I’m seeing these packets in firewall INPUT whenever back-to-home-vpn is enabled:

 13:55:40 firewall,info input: in:(unknown 1) out:(unknown 0), connection-state:new proto UDP, 127.0.0.1:41878->0.0.0.0:0, len 176
 13:55:45 firewall,info input: in:(unknown 1) out:(unknown 0), connection-state:new proto UDP, 127.0.0.1:41878->0.0.0.0:0, len 176
 13:55:50 firewall,info input: in:(unknown 1) out:(unknown 0), connection-state:new proto UDP, 127.0.0.1:41878->0.0.0.0:0, len 176
 13:55:55 firewall,info input: in:(unknown 1) out:(unknown 0), connection-state:new proto UDP, 127.0.0.1:41878->0.0.0.0:0, len 176
 13:56:00 firewall,info input: in:(unknown 1) out:(unknown 0), connection-state:new proto UDP, 127.0.0.1:41878->0.0.0.0:0, len 176
 13:56:06 firewall,info input: in:(unknown 1) out:(unknown 0), connection-state:new proto UDP, 127.0.0.1:41878->0.0.0.0:0, len 176
 13:56:11 firewall,info input: in:(unknown 1) out:(unknown 0), connection-state:new proto UDP, 127.0.0.1:41878->0.0.0.0:0, len 176
 13:56:16 firewall,info input: in:(unknown 1) out:(unknown 0), connection-state:new proto UDP, 127.0.0.1:41878->0.0.0.0:0, len 176
 13:56:21 firewall,info input: in:(unknown 1) out:(unknown 0), connection-state:new proto UDP, 127.0.0.1:41878->0.0.0.0:0, len 176
 13:56:26 firewall,info input: in:(unknown 1) out:(unknown 0), connection-state:new proto UDP, 127.0.0.1:41878->0.0.0.0:0, len 176
 13:56:31 firewall,info input: in:(unknown 1) out:(unknown 0), connection-state:new proto UDP, 127.0.0.1:41878->0.0.0.0:0, len 176
 13:56:36 firewall,info input: in:(unknown 1) out:(unknown 0), connection-state:new proto UDP, 127.0.0.1:41878->0.0.0.0:0, len 176
 13:56:41 firewall,info input: in:(unknown 1) out:(unknown 0), connection-state:new proto UDP, 127.0.0.1:41878->127.0.0.1:0, len 176
 13:56:46 firewall,info input: in:(unknown 1) out:(unknown 0), connection-state:new proto UDP, 127.0.0.1:41878->127.0.0.1:0, len 176
 13:56:51 firewall,info input: in:(unknown 1) out:(unknown 0), connection-state:new proto UDP, 127.0.0.1:41878->127.0.0.1:0, len 176

These are Back-to-Home VPN packets because port 41878 is the chosen port of the service:
/interface wireguard
add comment=back-to-home-vpn listen-port=41878 mtu=1420 name=back-to-home-vpn

As soon as back-to-home-vpn is disabled, the packets also stop arriving in INPUT.

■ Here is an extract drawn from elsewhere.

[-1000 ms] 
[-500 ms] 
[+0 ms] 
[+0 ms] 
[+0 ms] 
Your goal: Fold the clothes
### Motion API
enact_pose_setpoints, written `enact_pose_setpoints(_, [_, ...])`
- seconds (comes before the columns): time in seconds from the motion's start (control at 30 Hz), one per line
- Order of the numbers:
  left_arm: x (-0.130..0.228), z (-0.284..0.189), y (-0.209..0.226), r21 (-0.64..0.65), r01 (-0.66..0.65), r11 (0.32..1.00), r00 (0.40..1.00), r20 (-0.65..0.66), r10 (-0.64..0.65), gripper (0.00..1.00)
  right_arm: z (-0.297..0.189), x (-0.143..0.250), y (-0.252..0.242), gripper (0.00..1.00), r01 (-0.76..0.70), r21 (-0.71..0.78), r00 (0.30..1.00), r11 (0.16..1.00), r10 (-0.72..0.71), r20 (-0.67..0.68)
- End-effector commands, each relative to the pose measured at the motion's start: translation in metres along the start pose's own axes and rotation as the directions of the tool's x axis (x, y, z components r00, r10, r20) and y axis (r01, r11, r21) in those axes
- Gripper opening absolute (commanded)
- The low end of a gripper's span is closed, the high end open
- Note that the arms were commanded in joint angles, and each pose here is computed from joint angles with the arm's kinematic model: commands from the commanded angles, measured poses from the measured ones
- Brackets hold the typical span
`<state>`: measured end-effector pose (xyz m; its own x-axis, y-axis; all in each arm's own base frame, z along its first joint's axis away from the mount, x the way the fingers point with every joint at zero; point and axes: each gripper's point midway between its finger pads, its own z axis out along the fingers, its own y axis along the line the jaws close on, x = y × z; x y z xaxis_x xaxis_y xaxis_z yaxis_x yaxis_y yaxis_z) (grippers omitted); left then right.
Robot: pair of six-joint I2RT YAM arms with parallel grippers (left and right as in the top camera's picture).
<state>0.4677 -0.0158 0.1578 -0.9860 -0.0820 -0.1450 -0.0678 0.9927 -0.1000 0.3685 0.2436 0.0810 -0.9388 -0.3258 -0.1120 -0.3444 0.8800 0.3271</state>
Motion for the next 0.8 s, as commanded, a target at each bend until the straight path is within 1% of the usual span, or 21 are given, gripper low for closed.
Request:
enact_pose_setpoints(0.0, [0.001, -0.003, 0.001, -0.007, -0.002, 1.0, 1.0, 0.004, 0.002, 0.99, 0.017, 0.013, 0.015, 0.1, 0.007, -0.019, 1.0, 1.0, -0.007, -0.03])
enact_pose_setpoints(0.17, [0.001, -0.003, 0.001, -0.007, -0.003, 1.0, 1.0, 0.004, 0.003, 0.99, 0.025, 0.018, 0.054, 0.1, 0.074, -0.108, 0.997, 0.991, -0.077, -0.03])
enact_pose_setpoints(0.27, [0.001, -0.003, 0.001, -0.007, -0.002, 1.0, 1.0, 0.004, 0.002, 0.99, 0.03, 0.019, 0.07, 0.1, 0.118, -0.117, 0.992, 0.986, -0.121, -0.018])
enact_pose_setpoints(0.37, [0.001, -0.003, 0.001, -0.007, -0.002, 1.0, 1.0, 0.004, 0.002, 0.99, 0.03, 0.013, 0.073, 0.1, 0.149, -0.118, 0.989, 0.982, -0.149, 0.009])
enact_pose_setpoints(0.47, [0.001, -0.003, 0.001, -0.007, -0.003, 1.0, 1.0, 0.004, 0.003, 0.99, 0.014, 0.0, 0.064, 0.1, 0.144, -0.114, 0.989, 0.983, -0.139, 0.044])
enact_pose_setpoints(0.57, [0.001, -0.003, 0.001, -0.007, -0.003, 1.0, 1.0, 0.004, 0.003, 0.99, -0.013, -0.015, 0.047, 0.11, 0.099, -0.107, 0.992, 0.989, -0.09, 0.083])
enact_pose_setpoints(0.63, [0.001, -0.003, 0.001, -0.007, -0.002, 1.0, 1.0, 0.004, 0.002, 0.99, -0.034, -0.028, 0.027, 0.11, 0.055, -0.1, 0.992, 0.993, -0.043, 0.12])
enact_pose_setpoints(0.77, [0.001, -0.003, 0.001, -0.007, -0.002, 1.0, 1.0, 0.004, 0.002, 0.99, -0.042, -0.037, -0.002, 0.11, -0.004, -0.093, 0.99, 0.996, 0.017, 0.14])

I would like to know if this is somehow some misconfiguration in the back-to-home-vpn Wireguard service. I also have another, different Wireguard instance and don’t observe such packets in the firewall from that service. The packets above are caught by the DROP all final INPUT rule in my firewall setup, and even though they are dropped, back-to-home-vpn continues to function normally.

CAPsMAN, Wireguard and others, use the loopback port to work properly, if you blocked it or deleted the default firewall rule that allow the loopback, this is the result.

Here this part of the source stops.